Researchers from the Mayo Clinic in Rochester, Minn., retrospectively examined data from a cohort of 16,434 patients who underwent stress echocardiography and had their right ventricular systolic pressure measured. Of those, 6,164 (37.5%) received a contrast agent for LV opacification and 10,270 (62.5%) did not. The primary study endpoint was short-term safety (≤72 hours and ≤30 days) of contrast agents given to patients with elevated right ventricular systolic pressure; specifically, the researchers analyzed all-cause mortality and MI following stress echocardiography. A total of 1,900 (31%) of patients in the contrast group had right ventricular systolic pressure ≥35 mm Hg, 414 (7%) had pressure ≥50 mm Hg and 118 (2%) had pressure ≥60 mm Hg.

Study results indicated that the contrast cohort had similar short-term event rates vs. the noncontrast group. One patient in the contrast cohort and two in the noncontrast group died within 72 hours of stress echocardiography. Three patients in the contrast group and five in the noncontrast group experienced MI. The researchers also reported no long-term differences in outcomes between the cohorts for the endpoints of death (adjusted HR=1.10; 95% CI, 0.80-1.50) or MI (adjusted HR=0.34; 95% CI, 0.11-1.03). Contrast group patients tended to be older and were more likely to have positive stress echocardiography results vs. the noncontrast group (35% vs. 30%, P<.001).
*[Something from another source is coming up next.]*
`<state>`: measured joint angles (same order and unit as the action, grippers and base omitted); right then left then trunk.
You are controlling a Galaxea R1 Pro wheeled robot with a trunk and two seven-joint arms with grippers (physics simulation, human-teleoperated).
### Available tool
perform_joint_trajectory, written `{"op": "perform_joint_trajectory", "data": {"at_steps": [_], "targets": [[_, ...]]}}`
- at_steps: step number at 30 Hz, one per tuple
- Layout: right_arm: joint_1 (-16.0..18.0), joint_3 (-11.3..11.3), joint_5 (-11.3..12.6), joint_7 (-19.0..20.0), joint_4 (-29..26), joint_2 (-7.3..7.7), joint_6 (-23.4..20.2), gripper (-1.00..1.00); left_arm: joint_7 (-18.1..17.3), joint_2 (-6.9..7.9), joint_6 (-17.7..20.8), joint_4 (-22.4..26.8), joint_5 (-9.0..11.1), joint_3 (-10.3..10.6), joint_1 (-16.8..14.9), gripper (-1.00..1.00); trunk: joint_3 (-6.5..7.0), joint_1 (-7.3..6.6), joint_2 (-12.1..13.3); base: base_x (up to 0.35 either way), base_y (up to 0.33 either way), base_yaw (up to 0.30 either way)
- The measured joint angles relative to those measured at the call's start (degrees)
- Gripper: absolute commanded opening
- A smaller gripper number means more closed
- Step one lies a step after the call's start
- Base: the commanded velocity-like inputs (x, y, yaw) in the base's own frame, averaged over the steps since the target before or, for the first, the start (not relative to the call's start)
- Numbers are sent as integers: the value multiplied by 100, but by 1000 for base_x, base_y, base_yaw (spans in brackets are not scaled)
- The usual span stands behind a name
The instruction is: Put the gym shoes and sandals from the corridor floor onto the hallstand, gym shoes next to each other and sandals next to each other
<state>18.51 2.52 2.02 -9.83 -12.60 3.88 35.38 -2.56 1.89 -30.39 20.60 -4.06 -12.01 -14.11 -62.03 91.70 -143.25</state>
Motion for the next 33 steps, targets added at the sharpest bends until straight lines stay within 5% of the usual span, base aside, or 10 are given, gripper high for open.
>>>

“In this study population, the use of contrast agents during stress echocardiography in patients with elevated right ventricular systolic pressure determined from tricuspid regurgitation velocity measurements as a measure of pulmonary hypertension was not associated with increased short-term or long-term rates of death or MI,” the researchers concluded. “The study also provided further evidence for the safety of contrast agent use during stress echocardiography in particular.”

Abdelmoneim S. Circ Cardiovasc Imaging. 2010;3:240-248.